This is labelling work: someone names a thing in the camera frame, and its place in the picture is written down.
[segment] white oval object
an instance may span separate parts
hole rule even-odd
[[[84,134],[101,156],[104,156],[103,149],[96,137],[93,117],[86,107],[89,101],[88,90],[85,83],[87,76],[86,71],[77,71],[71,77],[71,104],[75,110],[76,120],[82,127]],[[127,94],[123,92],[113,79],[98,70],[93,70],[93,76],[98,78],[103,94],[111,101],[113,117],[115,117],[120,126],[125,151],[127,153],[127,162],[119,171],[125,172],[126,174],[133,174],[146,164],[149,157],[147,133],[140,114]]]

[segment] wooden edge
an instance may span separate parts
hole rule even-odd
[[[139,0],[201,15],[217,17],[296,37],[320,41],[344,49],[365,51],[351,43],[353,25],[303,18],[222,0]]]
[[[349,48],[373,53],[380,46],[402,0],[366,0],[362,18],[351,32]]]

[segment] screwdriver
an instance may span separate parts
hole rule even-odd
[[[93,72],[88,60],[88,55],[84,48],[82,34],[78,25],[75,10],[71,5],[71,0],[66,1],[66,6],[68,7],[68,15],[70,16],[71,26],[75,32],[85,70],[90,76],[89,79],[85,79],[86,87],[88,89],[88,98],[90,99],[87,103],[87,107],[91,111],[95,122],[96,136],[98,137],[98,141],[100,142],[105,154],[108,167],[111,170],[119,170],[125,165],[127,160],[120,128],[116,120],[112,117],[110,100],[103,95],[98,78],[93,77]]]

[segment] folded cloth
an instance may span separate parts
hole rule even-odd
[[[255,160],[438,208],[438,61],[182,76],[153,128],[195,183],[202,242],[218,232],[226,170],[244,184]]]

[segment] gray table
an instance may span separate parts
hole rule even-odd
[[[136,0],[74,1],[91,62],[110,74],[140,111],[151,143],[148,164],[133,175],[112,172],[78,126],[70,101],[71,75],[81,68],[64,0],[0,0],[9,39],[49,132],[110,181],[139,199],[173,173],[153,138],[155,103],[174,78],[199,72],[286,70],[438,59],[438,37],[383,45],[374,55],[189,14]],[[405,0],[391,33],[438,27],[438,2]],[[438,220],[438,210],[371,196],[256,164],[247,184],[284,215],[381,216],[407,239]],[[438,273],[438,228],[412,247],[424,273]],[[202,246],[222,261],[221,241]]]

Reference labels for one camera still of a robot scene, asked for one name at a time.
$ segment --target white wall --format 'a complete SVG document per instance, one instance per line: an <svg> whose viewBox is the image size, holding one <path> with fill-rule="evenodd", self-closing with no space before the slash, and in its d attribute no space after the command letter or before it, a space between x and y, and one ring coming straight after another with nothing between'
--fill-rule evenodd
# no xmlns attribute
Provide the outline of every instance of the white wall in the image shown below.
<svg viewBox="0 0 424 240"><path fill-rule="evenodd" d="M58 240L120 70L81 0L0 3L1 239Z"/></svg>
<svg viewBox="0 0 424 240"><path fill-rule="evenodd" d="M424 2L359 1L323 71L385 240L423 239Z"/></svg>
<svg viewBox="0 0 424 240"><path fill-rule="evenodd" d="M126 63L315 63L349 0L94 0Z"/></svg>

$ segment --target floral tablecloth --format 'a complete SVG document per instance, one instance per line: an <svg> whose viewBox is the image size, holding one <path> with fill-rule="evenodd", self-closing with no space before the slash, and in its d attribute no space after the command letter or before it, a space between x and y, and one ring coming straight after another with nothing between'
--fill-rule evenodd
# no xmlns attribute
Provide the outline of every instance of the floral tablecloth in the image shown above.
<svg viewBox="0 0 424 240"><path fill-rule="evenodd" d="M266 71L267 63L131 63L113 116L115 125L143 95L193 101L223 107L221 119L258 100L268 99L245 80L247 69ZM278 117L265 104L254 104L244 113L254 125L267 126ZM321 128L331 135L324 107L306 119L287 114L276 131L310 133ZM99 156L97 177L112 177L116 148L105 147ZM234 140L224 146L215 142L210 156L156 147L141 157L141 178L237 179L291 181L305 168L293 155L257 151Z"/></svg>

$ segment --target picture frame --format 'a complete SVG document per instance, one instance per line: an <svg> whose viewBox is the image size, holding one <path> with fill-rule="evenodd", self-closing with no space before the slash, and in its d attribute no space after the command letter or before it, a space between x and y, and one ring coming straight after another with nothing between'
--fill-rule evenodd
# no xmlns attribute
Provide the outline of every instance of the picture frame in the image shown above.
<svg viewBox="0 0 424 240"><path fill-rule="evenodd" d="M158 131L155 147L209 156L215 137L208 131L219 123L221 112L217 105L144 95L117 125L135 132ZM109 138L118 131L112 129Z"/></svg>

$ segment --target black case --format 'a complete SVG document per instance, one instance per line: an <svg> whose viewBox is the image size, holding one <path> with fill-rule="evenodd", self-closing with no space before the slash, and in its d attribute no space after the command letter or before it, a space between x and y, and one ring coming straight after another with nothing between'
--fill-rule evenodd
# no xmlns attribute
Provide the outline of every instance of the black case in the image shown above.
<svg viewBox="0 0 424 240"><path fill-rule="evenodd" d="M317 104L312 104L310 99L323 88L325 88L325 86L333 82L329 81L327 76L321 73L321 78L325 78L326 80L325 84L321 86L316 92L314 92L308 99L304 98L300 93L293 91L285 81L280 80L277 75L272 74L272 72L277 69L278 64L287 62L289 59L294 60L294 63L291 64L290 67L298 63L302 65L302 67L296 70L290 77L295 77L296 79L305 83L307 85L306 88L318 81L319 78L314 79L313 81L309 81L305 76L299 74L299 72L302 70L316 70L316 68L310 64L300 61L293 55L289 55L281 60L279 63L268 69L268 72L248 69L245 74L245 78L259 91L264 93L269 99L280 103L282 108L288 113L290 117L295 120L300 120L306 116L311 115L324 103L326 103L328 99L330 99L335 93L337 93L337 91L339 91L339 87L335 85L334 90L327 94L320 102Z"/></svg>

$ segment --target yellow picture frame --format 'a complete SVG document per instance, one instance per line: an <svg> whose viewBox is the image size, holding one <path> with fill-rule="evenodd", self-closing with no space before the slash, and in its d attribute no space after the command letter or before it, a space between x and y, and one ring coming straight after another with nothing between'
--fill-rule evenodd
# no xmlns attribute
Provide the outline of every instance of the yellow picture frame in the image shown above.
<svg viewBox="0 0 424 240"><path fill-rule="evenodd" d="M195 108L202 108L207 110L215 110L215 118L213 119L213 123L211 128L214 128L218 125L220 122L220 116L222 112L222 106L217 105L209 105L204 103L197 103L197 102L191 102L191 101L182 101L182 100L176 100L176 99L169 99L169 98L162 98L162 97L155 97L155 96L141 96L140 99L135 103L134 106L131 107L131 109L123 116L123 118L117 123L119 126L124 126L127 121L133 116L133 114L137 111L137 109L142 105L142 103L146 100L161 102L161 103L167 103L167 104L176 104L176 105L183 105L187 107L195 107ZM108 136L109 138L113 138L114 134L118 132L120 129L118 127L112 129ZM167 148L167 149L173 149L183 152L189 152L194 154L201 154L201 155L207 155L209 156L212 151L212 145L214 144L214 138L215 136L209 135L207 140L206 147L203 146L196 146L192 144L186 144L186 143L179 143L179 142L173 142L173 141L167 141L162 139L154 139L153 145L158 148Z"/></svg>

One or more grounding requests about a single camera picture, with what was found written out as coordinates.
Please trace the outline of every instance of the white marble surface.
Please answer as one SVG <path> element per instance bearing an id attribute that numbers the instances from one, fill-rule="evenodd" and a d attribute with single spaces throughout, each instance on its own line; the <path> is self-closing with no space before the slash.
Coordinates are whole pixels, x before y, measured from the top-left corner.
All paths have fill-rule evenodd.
⁂
* [WHAT YOU WILL DO]:
Throughout the data above, count the lines where the word "from" occurs, and report that figure alone.

* [WRITTEN SOLUTION]:
2